▸ About this exercise
Copy each line below containing "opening".

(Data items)
========

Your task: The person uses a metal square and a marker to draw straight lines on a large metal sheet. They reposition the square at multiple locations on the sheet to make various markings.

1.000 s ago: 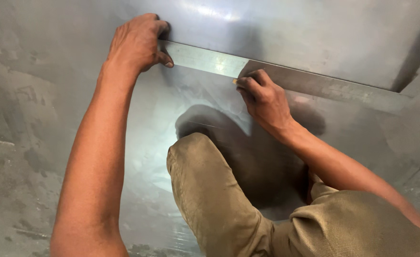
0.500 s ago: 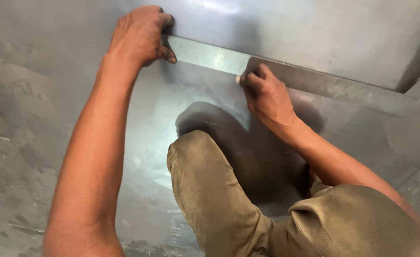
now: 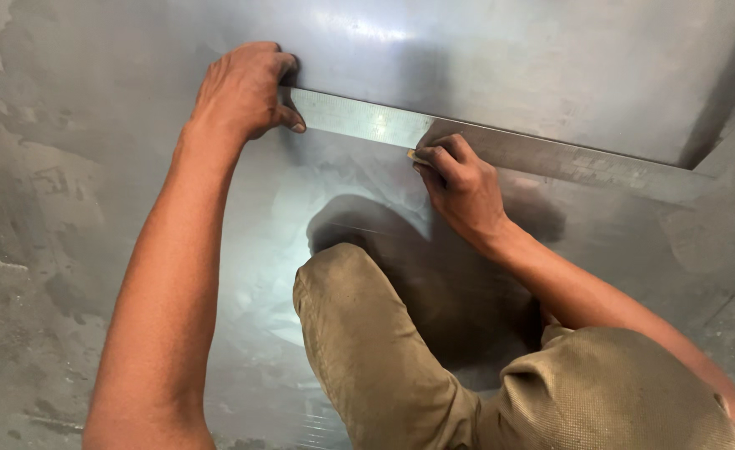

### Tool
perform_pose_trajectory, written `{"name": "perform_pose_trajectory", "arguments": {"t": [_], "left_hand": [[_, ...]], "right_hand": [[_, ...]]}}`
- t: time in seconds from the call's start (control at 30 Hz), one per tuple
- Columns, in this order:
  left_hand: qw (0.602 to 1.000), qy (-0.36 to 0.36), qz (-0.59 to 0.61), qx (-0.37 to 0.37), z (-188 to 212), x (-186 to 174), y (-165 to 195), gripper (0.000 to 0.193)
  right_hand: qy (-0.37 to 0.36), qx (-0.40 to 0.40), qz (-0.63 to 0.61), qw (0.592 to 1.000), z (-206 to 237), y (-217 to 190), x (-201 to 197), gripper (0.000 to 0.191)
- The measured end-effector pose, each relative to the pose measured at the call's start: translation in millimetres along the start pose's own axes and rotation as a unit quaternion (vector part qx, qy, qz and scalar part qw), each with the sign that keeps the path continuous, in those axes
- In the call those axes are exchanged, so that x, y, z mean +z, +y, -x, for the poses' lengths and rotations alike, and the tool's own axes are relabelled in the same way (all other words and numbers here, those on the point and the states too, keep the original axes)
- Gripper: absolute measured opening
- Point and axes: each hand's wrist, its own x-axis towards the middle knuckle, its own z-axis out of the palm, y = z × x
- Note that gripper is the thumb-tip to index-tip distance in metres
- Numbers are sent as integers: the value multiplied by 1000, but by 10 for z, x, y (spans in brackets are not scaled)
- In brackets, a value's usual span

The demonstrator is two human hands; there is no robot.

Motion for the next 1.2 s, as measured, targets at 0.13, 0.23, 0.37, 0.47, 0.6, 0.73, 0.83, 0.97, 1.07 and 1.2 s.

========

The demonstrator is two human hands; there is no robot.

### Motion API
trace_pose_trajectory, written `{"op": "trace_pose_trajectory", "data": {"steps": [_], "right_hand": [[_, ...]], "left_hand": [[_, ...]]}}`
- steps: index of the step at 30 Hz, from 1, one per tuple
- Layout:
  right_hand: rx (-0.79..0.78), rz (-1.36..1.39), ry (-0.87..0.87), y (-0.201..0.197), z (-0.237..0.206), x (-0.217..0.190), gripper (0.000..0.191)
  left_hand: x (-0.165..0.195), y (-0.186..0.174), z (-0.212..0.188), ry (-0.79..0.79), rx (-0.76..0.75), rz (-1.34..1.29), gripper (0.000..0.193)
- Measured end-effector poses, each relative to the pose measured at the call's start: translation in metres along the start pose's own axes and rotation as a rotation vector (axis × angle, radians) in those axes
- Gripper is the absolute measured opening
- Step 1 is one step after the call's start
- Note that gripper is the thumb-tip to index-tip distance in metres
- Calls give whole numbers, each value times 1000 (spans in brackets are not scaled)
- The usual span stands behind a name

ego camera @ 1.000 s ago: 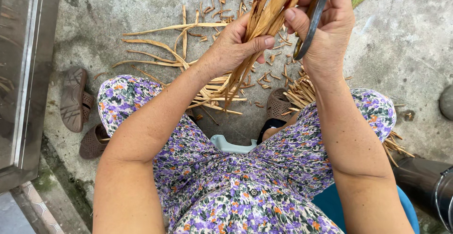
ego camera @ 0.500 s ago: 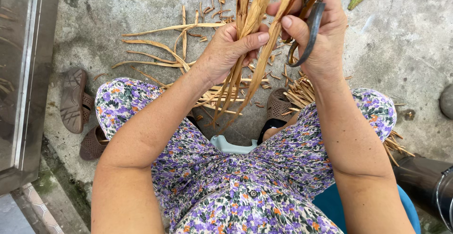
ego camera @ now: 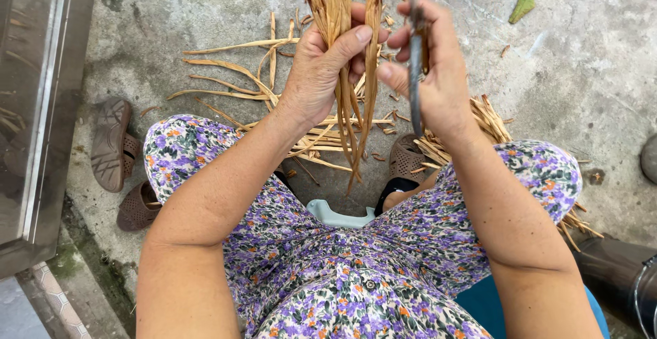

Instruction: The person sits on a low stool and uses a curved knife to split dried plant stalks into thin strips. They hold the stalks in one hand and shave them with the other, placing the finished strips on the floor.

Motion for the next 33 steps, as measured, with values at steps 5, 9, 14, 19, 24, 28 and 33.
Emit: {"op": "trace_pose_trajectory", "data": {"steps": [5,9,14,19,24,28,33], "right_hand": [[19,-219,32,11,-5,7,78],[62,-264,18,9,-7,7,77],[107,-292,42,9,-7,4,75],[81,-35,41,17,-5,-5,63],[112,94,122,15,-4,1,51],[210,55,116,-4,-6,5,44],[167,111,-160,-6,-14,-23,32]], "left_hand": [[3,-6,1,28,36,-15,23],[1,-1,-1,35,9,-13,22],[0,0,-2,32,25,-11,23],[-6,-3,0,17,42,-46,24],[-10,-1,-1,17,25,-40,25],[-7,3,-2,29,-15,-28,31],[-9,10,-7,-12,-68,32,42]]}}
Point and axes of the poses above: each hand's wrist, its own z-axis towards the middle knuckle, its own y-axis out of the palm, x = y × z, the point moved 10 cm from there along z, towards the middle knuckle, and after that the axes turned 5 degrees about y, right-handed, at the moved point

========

▸ Finished task
- Gripper: absolute measured opening
- Gripper is the absolute measured opening

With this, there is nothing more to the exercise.